Give every line of the listing word for word, beginning at the first and including the line with "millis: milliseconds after" as the last.
BEGIN Data shown
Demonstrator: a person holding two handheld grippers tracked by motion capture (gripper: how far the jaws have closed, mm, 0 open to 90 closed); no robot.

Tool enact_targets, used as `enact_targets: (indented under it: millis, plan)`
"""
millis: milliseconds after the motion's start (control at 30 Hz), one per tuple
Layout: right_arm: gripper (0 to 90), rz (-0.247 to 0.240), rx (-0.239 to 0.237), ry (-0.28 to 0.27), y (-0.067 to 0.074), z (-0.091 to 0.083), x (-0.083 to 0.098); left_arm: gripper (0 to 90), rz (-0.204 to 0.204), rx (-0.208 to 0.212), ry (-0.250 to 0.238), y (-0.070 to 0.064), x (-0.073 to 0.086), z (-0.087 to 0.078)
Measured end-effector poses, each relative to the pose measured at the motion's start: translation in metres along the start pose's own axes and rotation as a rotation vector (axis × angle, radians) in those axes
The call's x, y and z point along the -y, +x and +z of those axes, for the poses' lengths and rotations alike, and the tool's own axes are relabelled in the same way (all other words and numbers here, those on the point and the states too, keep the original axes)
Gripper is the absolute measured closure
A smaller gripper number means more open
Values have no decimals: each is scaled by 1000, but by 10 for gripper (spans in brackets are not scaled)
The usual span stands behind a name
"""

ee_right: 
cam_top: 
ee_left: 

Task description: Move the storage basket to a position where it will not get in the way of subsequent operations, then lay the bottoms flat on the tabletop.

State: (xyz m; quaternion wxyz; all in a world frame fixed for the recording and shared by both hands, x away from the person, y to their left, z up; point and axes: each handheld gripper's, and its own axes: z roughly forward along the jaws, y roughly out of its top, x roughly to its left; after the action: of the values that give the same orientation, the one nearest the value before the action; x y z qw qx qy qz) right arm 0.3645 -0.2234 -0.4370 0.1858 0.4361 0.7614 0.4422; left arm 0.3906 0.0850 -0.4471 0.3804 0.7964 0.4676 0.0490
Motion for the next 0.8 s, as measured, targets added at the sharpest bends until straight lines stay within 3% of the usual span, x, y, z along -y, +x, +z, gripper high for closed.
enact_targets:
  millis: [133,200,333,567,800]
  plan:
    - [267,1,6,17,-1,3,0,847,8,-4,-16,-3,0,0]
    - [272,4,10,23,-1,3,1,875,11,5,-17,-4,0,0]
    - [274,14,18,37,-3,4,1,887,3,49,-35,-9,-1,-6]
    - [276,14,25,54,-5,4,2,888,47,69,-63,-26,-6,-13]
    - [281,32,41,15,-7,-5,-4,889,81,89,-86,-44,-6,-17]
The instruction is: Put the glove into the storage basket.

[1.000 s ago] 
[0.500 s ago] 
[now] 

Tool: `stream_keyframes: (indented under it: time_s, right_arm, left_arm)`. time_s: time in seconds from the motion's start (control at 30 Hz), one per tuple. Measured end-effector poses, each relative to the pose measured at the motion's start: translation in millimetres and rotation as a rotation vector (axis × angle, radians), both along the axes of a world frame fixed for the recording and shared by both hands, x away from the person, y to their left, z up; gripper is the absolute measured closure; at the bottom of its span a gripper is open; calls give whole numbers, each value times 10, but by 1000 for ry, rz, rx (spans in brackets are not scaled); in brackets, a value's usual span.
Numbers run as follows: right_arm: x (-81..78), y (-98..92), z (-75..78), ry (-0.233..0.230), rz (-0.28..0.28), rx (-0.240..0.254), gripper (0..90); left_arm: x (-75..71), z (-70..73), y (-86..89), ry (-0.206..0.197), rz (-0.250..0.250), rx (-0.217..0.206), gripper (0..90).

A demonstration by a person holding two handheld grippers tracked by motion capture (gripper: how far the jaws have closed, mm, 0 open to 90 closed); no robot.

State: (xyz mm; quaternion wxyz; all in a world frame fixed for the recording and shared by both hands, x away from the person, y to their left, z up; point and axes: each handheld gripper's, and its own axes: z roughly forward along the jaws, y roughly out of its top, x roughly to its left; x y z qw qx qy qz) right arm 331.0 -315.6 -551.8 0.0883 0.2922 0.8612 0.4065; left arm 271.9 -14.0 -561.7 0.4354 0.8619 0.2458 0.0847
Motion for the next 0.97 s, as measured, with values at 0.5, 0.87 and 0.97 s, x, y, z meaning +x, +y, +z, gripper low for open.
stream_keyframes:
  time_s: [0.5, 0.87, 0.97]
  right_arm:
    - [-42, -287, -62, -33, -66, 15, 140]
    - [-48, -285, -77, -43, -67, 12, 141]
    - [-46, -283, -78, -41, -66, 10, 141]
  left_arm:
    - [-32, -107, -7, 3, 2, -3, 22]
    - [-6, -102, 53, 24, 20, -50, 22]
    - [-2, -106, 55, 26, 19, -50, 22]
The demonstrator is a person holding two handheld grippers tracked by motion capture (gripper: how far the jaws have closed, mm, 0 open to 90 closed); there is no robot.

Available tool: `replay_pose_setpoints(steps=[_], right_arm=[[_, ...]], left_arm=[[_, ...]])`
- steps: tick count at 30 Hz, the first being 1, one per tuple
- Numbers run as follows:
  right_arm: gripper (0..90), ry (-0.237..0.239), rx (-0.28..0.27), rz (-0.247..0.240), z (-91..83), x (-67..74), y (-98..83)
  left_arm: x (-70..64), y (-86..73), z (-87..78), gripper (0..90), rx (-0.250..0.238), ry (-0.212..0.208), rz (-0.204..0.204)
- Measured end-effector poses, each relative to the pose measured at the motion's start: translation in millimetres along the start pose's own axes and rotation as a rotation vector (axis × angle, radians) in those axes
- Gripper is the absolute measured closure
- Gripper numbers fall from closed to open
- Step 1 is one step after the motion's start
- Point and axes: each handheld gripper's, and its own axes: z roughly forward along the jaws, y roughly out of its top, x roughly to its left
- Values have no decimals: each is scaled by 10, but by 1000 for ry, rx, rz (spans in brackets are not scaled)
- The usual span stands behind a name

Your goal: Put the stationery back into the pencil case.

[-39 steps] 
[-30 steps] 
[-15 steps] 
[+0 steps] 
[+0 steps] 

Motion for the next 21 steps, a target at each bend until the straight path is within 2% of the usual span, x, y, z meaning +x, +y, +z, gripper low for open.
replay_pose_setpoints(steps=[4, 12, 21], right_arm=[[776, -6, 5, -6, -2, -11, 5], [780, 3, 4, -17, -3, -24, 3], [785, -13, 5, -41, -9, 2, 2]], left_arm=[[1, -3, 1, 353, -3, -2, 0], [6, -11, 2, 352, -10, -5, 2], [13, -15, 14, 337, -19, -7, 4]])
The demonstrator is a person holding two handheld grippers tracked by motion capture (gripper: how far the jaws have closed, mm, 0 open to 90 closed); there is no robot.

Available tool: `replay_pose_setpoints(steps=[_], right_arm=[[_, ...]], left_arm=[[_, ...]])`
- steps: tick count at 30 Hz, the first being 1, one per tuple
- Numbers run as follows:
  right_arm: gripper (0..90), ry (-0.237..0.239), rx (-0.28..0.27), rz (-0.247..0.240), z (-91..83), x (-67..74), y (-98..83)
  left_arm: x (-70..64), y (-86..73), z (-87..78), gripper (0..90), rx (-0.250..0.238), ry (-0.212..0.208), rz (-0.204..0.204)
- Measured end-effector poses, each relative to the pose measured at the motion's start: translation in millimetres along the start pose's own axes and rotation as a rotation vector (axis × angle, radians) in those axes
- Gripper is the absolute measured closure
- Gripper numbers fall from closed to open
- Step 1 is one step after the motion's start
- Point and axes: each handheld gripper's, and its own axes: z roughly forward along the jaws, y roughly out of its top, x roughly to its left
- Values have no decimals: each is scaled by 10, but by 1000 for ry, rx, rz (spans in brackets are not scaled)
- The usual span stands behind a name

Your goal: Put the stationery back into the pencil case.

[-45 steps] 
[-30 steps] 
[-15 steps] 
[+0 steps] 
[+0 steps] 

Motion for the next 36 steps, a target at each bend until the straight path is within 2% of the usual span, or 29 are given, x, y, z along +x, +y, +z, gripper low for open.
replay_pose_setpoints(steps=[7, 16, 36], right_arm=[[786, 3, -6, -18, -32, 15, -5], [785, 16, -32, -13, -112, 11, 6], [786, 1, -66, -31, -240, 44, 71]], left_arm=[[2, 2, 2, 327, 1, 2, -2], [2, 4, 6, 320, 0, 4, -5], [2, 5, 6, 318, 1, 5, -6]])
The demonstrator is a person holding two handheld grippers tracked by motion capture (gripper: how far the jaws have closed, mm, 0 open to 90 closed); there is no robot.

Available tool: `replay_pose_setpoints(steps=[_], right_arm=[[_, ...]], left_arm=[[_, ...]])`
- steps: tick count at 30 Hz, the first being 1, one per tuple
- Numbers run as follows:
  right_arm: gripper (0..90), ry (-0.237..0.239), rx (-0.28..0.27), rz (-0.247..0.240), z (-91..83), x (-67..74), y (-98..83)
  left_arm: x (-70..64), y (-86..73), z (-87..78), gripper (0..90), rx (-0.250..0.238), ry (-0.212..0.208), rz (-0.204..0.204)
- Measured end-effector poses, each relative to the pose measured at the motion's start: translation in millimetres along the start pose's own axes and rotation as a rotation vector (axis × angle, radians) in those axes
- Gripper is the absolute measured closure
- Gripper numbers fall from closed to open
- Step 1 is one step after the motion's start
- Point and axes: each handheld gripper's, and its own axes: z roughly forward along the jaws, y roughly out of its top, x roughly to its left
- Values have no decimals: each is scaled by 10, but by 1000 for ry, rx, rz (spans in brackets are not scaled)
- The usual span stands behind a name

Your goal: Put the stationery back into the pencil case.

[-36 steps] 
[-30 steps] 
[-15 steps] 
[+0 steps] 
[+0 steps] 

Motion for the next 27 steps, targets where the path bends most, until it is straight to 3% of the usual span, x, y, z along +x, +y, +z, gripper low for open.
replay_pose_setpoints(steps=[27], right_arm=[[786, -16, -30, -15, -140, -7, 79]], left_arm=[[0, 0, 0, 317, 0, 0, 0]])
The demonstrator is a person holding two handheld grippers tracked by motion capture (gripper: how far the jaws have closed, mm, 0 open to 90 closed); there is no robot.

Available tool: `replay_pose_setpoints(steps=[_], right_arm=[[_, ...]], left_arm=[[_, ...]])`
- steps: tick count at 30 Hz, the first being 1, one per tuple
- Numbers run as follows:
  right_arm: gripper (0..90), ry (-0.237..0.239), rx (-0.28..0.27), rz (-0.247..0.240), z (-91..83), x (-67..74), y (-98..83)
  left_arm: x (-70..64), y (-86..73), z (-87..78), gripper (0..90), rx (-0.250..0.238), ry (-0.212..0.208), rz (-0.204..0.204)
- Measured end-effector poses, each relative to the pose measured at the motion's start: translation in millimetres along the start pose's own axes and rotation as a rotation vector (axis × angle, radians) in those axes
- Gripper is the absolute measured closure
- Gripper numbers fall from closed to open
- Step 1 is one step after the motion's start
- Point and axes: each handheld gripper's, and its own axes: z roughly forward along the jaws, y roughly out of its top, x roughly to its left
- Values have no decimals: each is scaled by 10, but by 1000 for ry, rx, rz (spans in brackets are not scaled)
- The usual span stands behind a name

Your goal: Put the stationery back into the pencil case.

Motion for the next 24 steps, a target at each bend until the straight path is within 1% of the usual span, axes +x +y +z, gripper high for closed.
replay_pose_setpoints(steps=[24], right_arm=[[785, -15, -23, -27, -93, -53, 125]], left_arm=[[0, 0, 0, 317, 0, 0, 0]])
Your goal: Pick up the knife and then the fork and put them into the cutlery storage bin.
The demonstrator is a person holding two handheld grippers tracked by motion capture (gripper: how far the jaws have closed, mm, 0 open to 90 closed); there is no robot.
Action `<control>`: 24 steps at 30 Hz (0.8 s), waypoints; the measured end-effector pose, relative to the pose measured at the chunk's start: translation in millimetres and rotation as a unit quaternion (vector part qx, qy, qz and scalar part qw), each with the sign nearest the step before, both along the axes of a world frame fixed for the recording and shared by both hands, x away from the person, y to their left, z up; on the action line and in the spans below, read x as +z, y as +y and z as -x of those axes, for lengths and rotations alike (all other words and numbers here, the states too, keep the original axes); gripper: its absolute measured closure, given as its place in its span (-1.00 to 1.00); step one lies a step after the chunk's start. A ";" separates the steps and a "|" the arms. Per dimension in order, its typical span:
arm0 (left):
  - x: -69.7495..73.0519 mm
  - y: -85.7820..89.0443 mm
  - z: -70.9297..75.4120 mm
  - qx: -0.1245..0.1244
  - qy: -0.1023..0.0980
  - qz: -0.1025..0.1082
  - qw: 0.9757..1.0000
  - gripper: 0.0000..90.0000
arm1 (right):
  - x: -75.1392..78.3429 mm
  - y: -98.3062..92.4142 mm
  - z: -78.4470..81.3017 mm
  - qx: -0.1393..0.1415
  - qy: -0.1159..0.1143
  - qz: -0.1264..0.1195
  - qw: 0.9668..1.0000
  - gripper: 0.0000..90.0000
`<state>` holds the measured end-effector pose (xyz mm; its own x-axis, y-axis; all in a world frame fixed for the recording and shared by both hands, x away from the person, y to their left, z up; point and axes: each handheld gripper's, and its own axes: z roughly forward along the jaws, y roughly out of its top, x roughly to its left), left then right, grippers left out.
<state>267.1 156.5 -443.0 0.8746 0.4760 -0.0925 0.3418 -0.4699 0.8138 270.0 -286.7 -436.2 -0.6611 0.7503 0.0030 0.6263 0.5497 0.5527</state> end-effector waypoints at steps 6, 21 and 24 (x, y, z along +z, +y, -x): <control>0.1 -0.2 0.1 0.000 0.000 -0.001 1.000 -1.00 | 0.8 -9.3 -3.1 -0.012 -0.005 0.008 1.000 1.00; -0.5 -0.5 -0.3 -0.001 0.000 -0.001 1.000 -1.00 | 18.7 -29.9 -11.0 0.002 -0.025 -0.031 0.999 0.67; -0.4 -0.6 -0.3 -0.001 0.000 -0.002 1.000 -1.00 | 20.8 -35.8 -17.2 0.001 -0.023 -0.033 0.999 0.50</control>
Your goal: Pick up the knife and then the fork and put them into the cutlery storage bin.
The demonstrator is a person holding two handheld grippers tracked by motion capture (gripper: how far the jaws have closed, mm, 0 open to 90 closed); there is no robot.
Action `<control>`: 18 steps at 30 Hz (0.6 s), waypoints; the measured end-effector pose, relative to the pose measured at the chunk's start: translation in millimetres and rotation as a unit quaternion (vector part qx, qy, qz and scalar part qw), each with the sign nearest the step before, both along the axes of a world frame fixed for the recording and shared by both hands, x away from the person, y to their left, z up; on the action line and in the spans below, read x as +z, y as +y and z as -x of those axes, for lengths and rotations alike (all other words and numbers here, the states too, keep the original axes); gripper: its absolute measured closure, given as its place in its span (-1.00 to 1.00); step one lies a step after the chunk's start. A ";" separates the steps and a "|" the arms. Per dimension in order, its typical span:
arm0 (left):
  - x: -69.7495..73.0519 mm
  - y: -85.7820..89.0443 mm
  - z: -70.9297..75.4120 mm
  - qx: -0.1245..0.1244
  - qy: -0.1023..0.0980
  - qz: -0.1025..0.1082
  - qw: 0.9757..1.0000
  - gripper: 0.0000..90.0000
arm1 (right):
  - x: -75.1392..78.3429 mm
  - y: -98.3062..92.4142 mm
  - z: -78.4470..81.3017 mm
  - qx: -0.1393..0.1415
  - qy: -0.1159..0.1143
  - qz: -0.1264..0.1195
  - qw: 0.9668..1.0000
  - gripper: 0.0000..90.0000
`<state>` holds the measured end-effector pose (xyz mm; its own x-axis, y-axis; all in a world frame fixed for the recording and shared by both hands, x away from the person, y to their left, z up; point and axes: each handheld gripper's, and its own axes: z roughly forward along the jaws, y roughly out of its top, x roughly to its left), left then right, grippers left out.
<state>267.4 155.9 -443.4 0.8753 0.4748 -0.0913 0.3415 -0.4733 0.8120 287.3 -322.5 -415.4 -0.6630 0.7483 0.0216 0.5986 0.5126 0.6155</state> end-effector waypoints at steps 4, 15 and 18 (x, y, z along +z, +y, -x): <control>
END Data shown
* Response to the exercise:
Demonstrator: a person holding two handheld grippers tracked by motion capture (gripper: how far the jaws have closed, mm, 0 open to 90 closed); no robot.

Tool enact_targets, used as `enact_targets: (indented under it: millis, plan)`
"""
millis: milliseconds after the motion's start (control at 30 Hz), one per tuple

The full answer has now been given.